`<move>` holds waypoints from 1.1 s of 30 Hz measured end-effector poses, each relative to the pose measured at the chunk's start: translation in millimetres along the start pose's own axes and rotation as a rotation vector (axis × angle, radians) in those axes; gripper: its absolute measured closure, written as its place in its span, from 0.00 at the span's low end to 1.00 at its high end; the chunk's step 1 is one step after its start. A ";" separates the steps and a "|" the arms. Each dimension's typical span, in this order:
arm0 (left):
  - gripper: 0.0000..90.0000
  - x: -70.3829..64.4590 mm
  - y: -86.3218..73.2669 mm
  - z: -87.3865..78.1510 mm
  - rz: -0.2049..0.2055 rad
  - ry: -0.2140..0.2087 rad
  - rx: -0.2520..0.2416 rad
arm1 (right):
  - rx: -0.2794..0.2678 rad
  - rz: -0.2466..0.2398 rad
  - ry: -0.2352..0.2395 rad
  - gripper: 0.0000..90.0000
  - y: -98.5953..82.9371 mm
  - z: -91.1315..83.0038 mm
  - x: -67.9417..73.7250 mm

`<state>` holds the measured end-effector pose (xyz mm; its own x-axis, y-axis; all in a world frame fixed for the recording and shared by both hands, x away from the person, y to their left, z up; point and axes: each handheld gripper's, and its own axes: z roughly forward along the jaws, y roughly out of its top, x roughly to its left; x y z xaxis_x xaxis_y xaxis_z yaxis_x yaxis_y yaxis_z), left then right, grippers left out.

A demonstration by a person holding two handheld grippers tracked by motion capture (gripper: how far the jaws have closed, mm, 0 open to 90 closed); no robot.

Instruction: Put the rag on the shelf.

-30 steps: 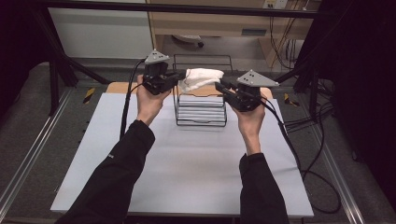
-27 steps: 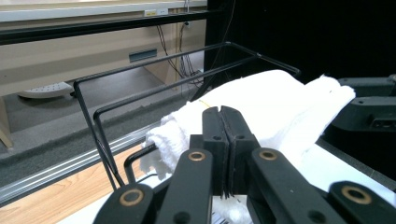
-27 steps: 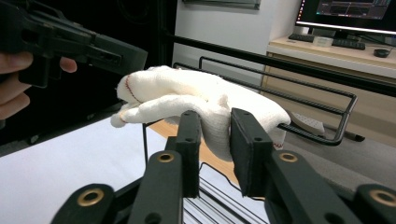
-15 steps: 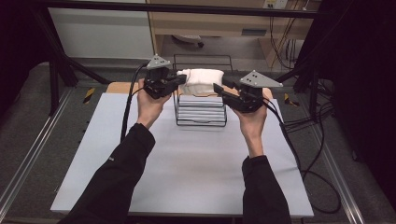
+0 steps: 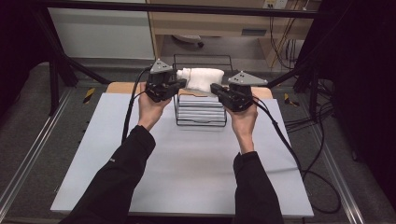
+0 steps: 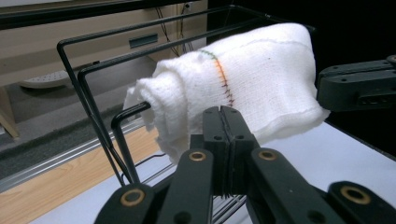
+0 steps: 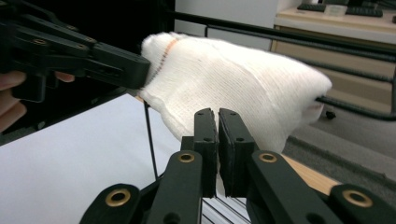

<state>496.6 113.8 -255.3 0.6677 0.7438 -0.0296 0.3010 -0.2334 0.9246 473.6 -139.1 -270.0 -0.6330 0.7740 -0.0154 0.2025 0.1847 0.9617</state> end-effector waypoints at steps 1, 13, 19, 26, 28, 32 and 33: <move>0.99 0.1 -1.0 0.7 0.001 -0.001 0.001 | 0.004 0.004 -0.004 0.96 -0.9 1.1 -1.2; 0.99 -0.3 -4.7 8.6 0.008 0.012 0.005 | 0.021 0.010 -0.037 0.94 -3.8 7.0 -8.2; 0.98 -1.3 -4.8 -0.5 0.025 0.009 -0.008 | -0.009 0.008 -0.011 0.86 -1.3 -2.9 -5.3; 0.86 -1.6 -10.0 -15.8 0.037 -0.008 -0.018 | -0.032 0.024 0.027 0.65 2.7 -20.9 -4.5; 0.81 -1.3 -13.1 -19.9 0.038 -0.016 -0.021 | -0.032 0.035 0.041 0.58 3.1 -25.3 -4.1; 0.63 -1.2 -23.9 -28.6 0.057 -0.012 -0.012 | -0.012 0.049 0.068 0.40 1.8 -31.0 -3.2; 0.60 -0.5 -27.3 -30.7 0.052 -0.011 -0.010 | -0.007 0.058 0.074 0.35 0.8 -32.5 -3.8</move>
<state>467.1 139.0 -268.8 0.6898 0.7238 0.0147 0.2590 -0.2657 0.9286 451.9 -161.6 -260.3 -0.6737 0.7366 0.0599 0.2351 0.1368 0.9623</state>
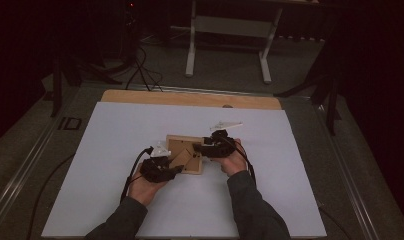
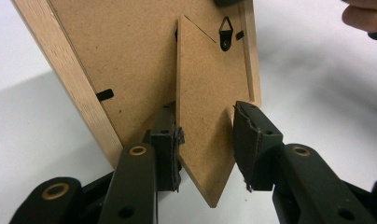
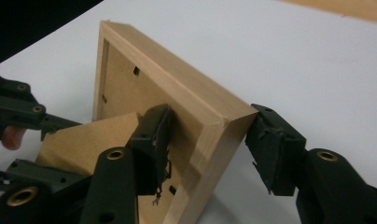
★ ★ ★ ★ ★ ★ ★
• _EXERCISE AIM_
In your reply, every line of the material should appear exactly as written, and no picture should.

• _RESPONSE TO THE TASK_
`<move>` holds waypoints from 1.1 s of 30 Hz measured end-effector poses, each relative to the pose measured at the chunk's start: translation in millimetres along the start pose's own axes and rotation as a rotation vector (axis × angle, radians) in those axes; gripper: its absolute measured closure, written as its place in its span, from 0.00 at the span's low end to 1.00 at its high end; the chunk's step 1 is one step after its start. A ";" separates the steps and a "|" the arms. Each dimension's typical span, in this order:
arm0 (left):
  - gripper: 0.0000..90.0000
  - x: -70.3829..64.4590 mm
  - y: -86.3218..73.2669 mm
  - z: -87.3865..78.1510 mm
  - rz: -0.2049..0.2055 rad
  - ry: -0.2140..0.2087 rad
  - rx: -0.2520..0.2416 rad
arm1 (right):
  - rx: -0.2794..0.2678 rad
  - rz: -0.2466..0.2398 rad
  - ry: -0.2352..0.2395 rad
  - gripper: 0.0000..90.0000
  - y: -98.5953..82.9371 mm
  - z: -91.1315..83.0038 mm
  - x: -67.9417..73.7250 mm

`<state>` holds the measured end-effector pose (xyz mm; its own x-axis, y-axis; all in a world frame fixed for the recording and shared by both hands, x away from the person, y to their left, z up; point and axes: each handheld gripper's, and its own axes: z roughly forward along the jaws, y roughly out of its top, x roughly to its left; x y z xaxis_x xaxis_y xaxis_z yaxis_x yaxis_y yaxis_z), left then right, grippers left out.

A demonstration by a person holding two handheld grippers tracked by motion capture (gripper: how far the jaws have closed, mm, 0 open to 90 closed); no robot.

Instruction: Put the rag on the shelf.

-30 steps: 
-27 steps: 
-27 steps: 
-15 steps: 
+0 steps: 
+0 steps: 
+0 steps: 

<state>496.6 113.8 -255.3 0.6677 0.7438 -0.0296 0.3010 -0.2334 0.9246 473.6 -139.1 -270.0 -0.6330 0.7740 -0.0154 0.2025 0.1847 0.9617</state> end-effector waypoints at steps 1, 13, 19, 26, 28, 32 and 33: <move>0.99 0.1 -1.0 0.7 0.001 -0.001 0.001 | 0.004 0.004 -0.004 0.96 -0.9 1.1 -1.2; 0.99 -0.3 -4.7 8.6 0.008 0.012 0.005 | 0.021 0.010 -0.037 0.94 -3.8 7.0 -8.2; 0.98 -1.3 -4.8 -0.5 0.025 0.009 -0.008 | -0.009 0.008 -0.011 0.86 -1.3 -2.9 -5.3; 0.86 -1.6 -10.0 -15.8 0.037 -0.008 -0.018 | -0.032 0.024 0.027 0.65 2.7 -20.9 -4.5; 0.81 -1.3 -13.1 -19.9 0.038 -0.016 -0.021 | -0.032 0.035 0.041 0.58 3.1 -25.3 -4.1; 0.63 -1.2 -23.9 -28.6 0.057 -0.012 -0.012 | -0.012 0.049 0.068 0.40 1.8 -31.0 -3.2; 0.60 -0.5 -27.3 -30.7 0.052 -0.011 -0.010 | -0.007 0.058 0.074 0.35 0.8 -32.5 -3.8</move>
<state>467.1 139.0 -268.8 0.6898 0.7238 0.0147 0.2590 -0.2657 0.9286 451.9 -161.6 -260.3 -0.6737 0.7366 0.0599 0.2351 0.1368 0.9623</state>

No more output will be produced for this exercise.